Rodó descobre as qualidades musicais dos versos de Darío na comparação com outros versos da tradição castelhana, e não diretamente neles mesmos. Seu comentário oferece elementos para uma compreensão da primeira legibilidade histórica do poema de Darío: valoriza uma audição culta, que não se limita à impressão sensorial, mas desempenha uma ação voluntária de comparação entre o poema que se põe ante os olhos ou ouvidos e outros poemas armazenados na memória. Como um geógrafo sobrepondo mapas, Rodó começa definindo uma escala, ao escolher avaliar os versos pelo cânone do número de sílabas (“el compás del dodecasílabo”); então, coteja dois documentos (o poema de Darío e as coplas de Juan de Mena) para verificar as diferenças de desenho; e por fim, agora já não como geógrafo mas como crítico literário engajado na exaltação da produção contemporânea, dá forma final ao seu parágrafo armando uma breve narrativa teleológica em que os dodecassílabos de Juan de Mena passam pelas mãos dos românticos e chegam a Darío, que finalmente os liberta de uma opressão histórica – e as palavras dançam para celebrar o feito.

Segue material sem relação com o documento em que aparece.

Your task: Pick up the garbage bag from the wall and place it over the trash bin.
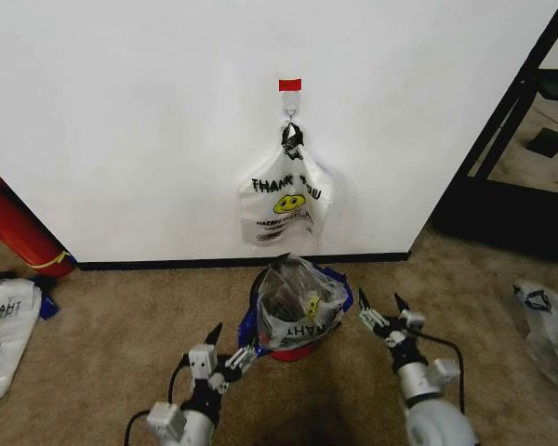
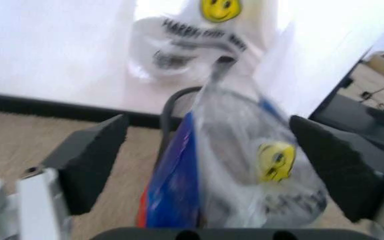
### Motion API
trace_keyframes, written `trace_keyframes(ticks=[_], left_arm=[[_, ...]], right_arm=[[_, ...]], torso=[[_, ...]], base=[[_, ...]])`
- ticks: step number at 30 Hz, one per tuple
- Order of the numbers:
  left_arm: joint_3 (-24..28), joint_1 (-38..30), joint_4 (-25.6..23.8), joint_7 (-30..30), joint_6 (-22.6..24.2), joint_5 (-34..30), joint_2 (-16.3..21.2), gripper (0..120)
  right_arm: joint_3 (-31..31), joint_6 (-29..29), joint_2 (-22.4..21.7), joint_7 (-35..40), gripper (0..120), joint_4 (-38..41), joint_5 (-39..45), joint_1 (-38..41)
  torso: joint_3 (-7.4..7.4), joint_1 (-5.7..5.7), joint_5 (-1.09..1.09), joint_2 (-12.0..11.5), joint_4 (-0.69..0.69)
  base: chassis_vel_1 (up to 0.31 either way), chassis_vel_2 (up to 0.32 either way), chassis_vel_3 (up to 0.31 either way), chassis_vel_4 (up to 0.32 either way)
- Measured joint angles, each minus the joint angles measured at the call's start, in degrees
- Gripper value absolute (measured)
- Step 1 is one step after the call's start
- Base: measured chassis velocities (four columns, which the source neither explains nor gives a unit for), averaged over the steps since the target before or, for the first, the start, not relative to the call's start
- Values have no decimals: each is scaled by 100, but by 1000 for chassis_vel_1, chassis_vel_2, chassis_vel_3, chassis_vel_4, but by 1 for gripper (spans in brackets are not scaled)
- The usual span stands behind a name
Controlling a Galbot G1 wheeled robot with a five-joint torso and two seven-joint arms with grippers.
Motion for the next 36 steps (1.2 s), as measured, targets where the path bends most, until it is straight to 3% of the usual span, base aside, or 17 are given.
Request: trace_keyframes(ticks=[7, 18, 25, 30, 33, 36], left_arm=[[268, -1002, 429, 198, 312, -484, 252, 100], [609, -1830, 953, 214, 580, -1011, 326, 94], [674, -2033, 1189, 151, 695, -1087, 231, 79], [677, -2066, 1308, 110, 721, -1084, 192, 53], [700, -2076, 1342, 110, 724, -1068, 186, 48], [754, -2112, 1403, 113, 729, -1051, 172, 35]], right_arm=[[-454, -761, -563, -823, 100, -453, 228, 1142], [-1478, -1380, -814, -1201, 100, -1247, 277, 2596], [-2099, -1657, -863, -1414, 97, -1574, 303, 3199], [-2455, -1757, -960, -1469, 77, -1646, 293, 3509], [-2517, -1772, -974, -1479, 71, -1661, 294, 3558], [-2601, -1804, -989, -1483, 58, -1681, 294, 3610]], torso=[[1, 1, 0, 0, 1], [1, 1, -1, 0, 0], [1, 1, 0, -1, 0], [0, 1, 0, -1, -1], [0, 0, -1, 0, 0], [0, 0, -1, -1, 0]], base=[[0, 0, 0, 0], [0, 0, 0, 0], [0, 0, 0, 0], [0, 0, 0, 0], [0, 0, 0, 0], [0, 0, 0, 0]])
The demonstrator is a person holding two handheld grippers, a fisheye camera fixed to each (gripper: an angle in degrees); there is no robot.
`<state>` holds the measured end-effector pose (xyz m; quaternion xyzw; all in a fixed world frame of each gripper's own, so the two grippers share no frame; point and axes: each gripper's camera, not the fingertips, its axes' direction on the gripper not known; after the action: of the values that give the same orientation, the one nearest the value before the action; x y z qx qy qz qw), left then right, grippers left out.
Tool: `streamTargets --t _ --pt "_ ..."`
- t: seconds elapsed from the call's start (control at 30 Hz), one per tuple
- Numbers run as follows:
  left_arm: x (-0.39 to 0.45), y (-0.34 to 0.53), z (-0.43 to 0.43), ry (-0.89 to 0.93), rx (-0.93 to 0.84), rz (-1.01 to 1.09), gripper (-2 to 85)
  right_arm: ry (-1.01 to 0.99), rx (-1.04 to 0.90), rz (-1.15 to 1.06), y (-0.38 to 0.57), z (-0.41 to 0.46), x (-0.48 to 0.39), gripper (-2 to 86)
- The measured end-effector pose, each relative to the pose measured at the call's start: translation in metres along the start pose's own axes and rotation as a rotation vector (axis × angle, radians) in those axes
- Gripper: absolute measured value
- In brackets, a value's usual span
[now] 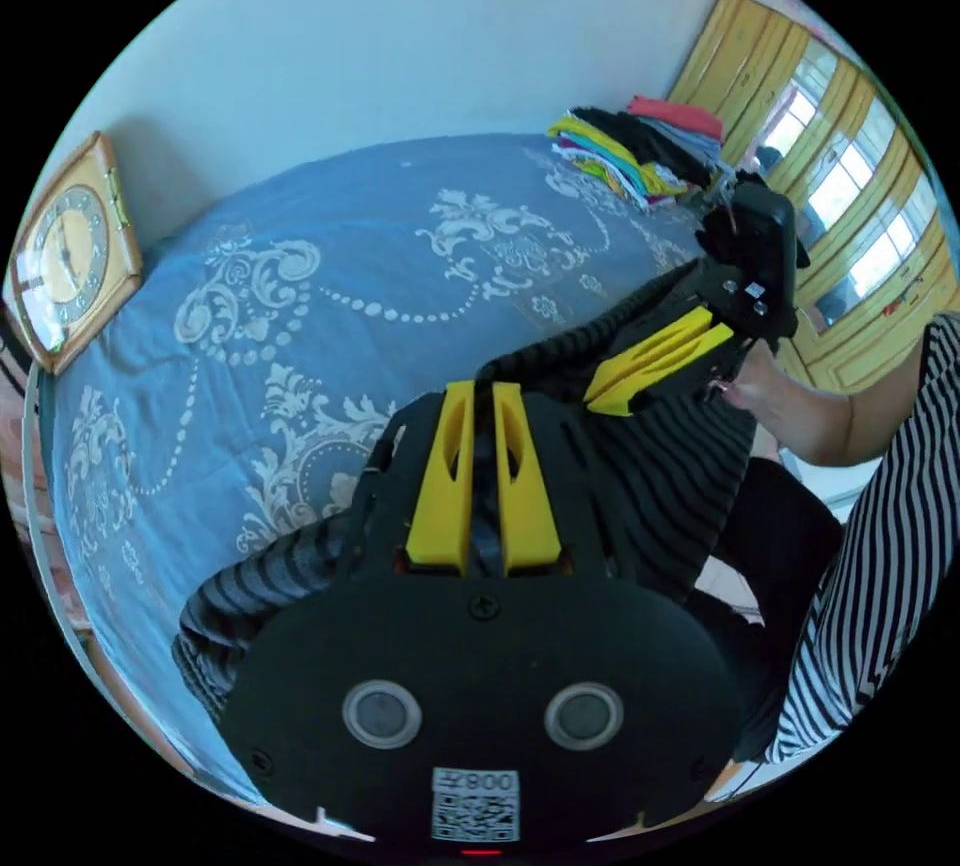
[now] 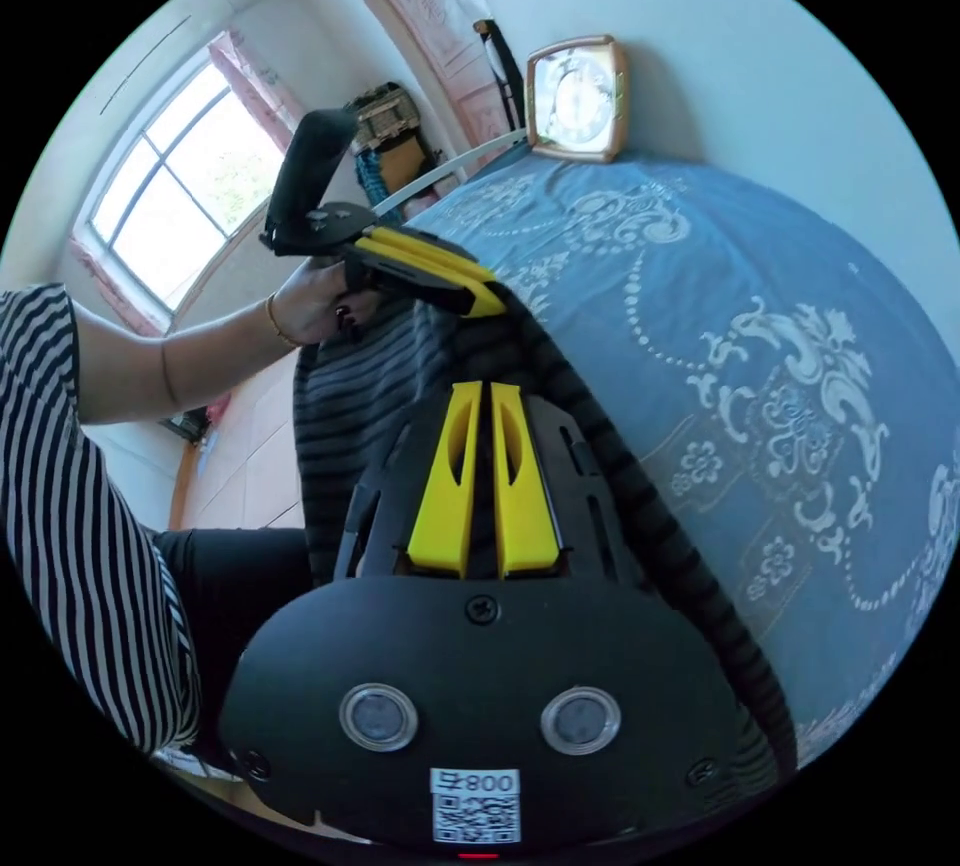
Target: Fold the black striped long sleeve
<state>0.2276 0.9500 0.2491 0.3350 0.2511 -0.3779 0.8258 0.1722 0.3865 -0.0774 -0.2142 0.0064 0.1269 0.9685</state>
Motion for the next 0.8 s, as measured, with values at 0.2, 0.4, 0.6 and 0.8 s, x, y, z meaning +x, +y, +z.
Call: streamTargets --t 0.2,0.4,0.6,0.8 --pt "-0.025 -0.018 0.042 0.065 -0.063 -0.199 4.0 0.179 0.106 0.113 0.028 -0.037 0.019 0.5" --pt "0.010 -0.002 0.021 -0.019 0.083 -0.186 4.2 0.134 0.099 0.162 0.091 -0.044 0.014 0.3" --pt "0.066 0.008 0.024 -0.049 0.159 -0.045 1.3 0.166 0.041 0.203 0.117 -0.018 0.022 0.2" --pt "0.073 -0.003 0.096 -0.135 -0.097 -0.052 0.3 0.129 -0.049 0.296 0.140 0.008 0.039 0.2"
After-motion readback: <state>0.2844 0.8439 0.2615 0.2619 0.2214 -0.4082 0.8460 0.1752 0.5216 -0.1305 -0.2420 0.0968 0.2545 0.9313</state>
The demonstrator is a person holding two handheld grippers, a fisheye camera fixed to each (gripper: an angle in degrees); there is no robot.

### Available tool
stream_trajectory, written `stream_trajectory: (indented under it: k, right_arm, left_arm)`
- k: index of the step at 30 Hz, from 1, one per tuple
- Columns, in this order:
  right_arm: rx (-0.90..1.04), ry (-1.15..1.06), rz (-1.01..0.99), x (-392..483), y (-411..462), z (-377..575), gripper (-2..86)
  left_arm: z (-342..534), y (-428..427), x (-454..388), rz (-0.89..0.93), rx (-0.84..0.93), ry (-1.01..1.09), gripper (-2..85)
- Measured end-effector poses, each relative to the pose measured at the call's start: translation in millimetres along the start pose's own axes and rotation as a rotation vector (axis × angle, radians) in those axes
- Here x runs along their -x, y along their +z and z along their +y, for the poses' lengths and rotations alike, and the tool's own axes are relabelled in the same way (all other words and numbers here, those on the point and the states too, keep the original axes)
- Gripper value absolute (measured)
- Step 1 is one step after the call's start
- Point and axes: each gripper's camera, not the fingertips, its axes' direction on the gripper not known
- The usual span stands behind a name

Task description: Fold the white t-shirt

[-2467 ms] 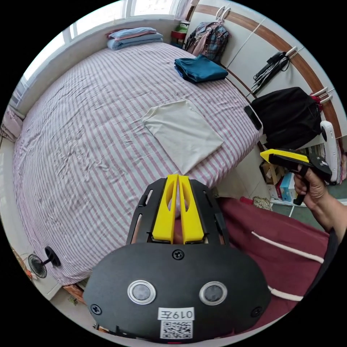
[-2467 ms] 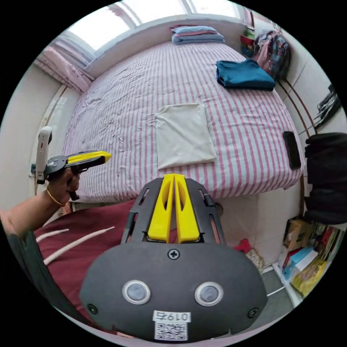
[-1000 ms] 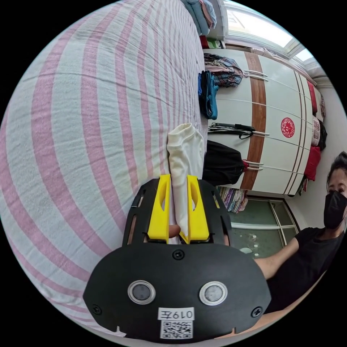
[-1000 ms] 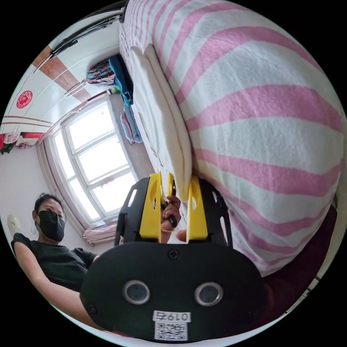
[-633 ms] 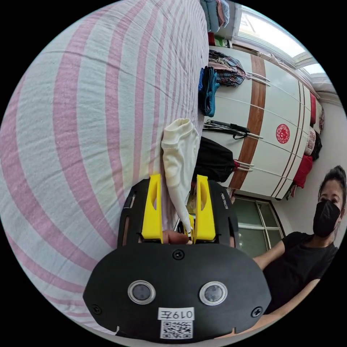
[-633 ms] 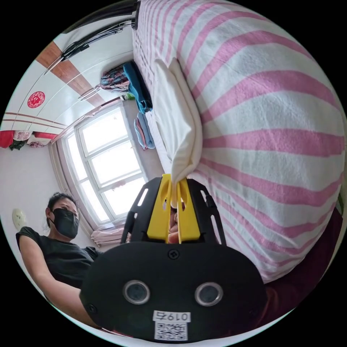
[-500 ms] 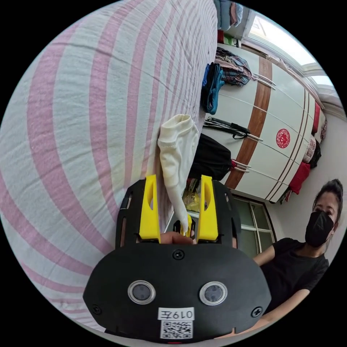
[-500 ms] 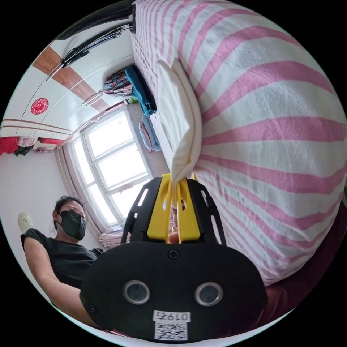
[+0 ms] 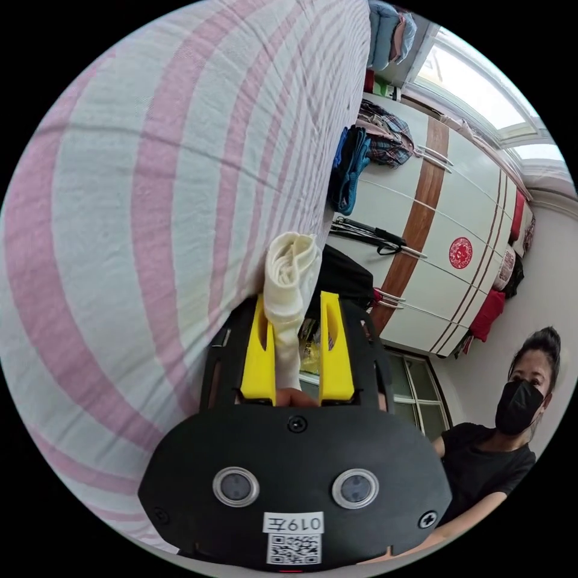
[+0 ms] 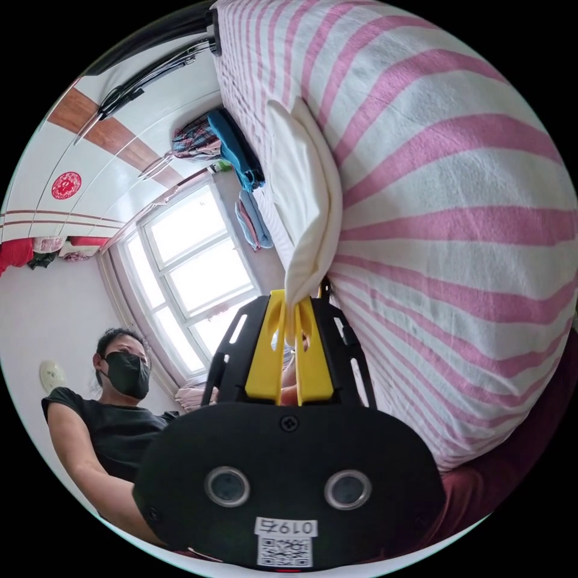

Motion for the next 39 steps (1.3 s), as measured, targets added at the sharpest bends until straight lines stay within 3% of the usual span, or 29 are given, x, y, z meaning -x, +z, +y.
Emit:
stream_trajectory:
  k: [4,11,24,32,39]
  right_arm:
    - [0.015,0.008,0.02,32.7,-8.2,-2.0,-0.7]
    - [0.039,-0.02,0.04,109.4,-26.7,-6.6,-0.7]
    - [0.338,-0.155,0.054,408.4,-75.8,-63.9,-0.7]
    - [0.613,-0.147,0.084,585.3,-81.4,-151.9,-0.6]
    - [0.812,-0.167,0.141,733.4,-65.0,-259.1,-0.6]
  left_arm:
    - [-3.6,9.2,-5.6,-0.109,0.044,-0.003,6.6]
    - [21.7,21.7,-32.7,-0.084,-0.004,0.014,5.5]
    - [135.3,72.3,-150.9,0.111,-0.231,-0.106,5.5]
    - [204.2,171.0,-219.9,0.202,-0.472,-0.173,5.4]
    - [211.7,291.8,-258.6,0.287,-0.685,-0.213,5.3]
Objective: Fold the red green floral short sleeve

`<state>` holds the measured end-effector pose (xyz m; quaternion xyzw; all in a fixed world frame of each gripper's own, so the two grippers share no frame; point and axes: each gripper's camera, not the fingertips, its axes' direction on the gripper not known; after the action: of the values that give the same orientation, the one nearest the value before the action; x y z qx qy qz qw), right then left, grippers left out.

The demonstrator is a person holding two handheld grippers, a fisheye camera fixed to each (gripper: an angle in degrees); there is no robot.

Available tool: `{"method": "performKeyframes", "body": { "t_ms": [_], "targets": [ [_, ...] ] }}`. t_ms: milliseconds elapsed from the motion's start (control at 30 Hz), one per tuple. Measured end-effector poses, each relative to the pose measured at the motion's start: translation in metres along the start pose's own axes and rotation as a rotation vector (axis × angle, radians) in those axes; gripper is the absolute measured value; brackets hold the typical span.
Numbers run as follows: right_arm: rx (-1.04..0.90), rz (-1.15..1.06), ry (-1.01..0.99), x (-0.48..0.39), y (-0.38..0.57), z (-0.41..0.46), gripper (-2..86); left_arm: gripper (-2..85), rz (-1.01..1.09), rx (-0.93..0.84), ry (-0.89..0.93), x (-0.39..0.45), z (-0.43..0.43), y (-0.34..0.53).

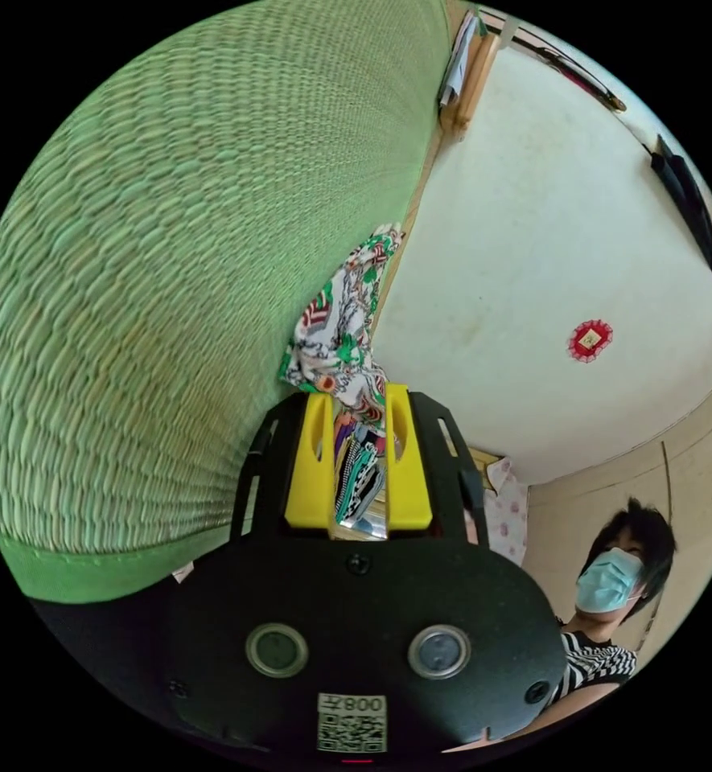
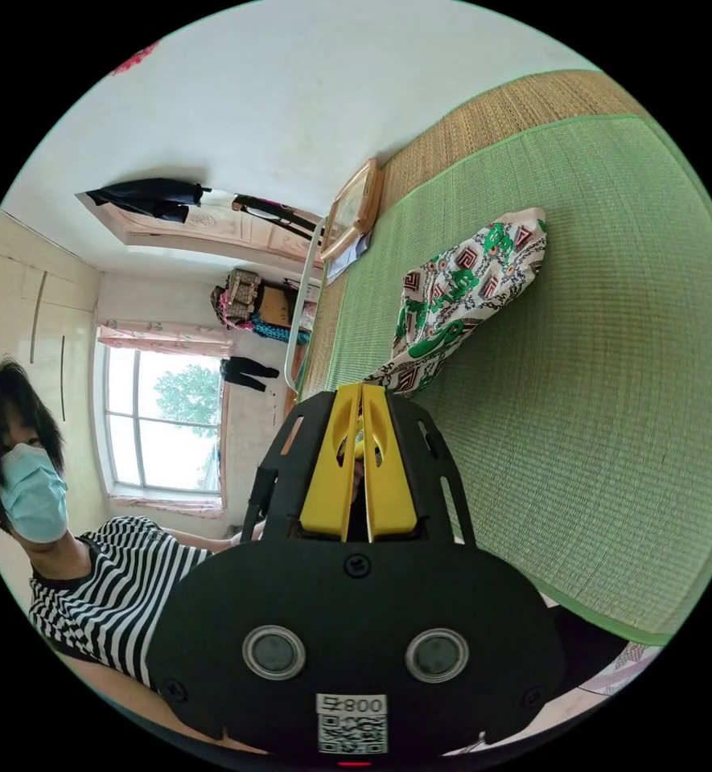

A leitura de Rodó desperta dois interesses básicos. O primeiro é que se trata de uma leitura histórica produzida no tempo da primeira recepção ao poema de Darío. O segundo é que abre uma via de acesso à historicidade do próprio poema, na medida em

que o crítico, compartilhando o repertório do poeta a quem comenta, diz “ouvir” no interior dos versos de Darío uma outra música vinda de uma série ressonante de outros versos, os quais, nesse sentido, estariam realmente lá. É evidente, por um lado, que essa latência só se manifesta quando os versos de Darío são lidos por alguém que tem esses outros versos na memória – o que levou muitos críticos a combater o elitismo, o aristocratismo da arte dos modernistas, que afinal se destinaria a um conjunto reduzidíssimo de leitores empíricos. Por outro lado, fica evidente no poema que a percepção da musicalidade não depende inteiramente de comparações cultas como a que faz Rodó: destituídos de suas relações objetivas com versos anteriores e alheios, a partir das quais Rodó construiu sua profundidade histórica, os versos de “Era un aire suave” perdem certamente muita coisa, mas ainda podem conservar plenamente seu desenho melódico de superfície, sua coesão, sua graça, elegância etc. Nesse sentido, caberia avaliar até que ponto o repertório culto de uma seleta confraria de leitores é um verdadeiro pré-requisito dessa prática: ou se não conviria valorizar e estudar a capacidade inscrita nos textos dos poetas modernistas de instruir, ainda que parcialmente, a sua própria declamação, ampliando a “escuta” poética de um público menos restrito do que se poderia supor. É o que sugere outro dos primeiros leitores de Darío, o mexicano Justo Sierra, quando escreve que o poeta “[...] ha entrevisto y nos ha

hecho entrever, un color más en la poesía castellana, un ultravioleta que no conocíamos; [...] nos ha hecho sentir un sonido más no percibido antes de él” (Sierra, 1901, in Mejía Sánchez, 1968: 139).